Papa Francesco: i pastori sono “chiamati a servire” i laici, non a “servirsi di loro”

“I laici sono parte del Santo Popolo fedele di Dio e pertanto sono i protagonisti della Chiesa e del mondo; noi siamo chiamati a servirli, non a servirci di loro”. Lo ricorda Papa Francesco in una lettera, diffusa oggi ma firmata il 19 marzo, al cardinale Marc Ouellet, presidente della Pontificia Commissione per l’America Latina, frutto del suo incontro il 4 marzo scorso con i partecipanti alla plenaria dell’organismo che si è svolta sul tema “L’indispensabile impegno dei laici nella vita pubblica” dei Paesi latinoamericani.
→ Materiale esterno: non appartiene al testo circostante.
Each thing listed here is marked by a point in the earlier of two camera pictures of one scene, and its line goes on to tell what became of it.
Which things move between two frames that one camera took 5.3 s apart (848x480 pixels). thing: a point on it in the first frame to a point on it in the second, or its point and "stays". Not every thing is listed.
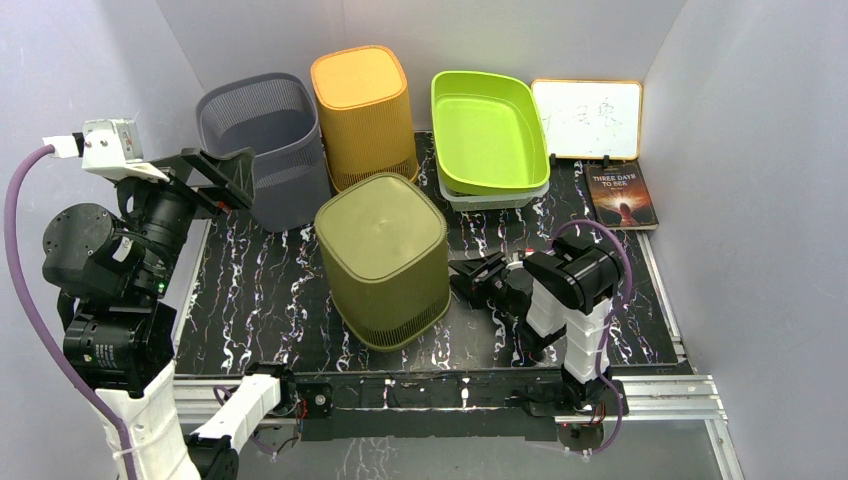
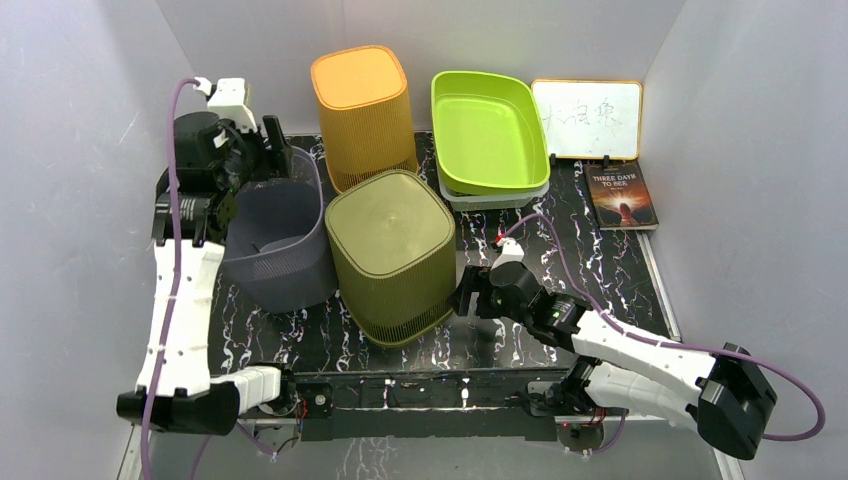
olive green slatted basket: [386, 259] stays
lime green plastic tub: [488, 134] stays
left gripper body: [219, 191] to [263, 164]
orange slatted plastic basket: [363, 99] stays
Nel testo il Papa si sofferma, tra l’altro, sull’“inculturazione” spiegando che “è un processo che noi pastori siamo chiamati a stimolare, incoraggiando la gente a vivere la propria fede dove sta e con chi sta”. L’inculturazione, aggiunge, “è imparare a scoprire come una determinata porzione del popolo di oggi, nel qui e ora della storia, vive, celebra e annuncia la propria fede. Con un’identità particolare e in base ai problemi che deve affrontare, come pure con tutti i motivi che ha per rallegrarsi. L’inculturazione è un lavoro artigianale e non una fabbrica per la produzione in serie di processi che si dedicherebbero a ‘fabbricare mondi o spazi cristiani’”. Ai pastori, prosegue Francesco, è chiesto di “custodire due memorie nel nostro popolo”: “La memoria di Gesù Cristo e la memoria dei nostri antenati”. Anche perché “perdere la memoria è sradicarci dal luogo da cui veniamo e quindi non sapere neanche dove andiamo. Questo è fondamentale, quando sradichiamo un laico dalla sua fede, da quella delle sue origini; quando lo sradichiamo dal Santo Popolo fedele di Dio, lo sradichiamo dalla sua identità battesimale e così lo priviamo della grazia dello Spirito Santo. Lo stesso succede a noi quando ci sradichiamo come pastori dal nostro popolo, ci perdiamo”. E conclude: “Il nostro ruolo, la nostra gioia, la gioia del pastore, sta proprio nell’aiutare e nello stimolare, come hanno fatto molti prima di noi, madri, nonne e padri, i veri protagonisti della storia. Non per una nostra concessione di buona volontà, ma per diritto e statuto proprio”.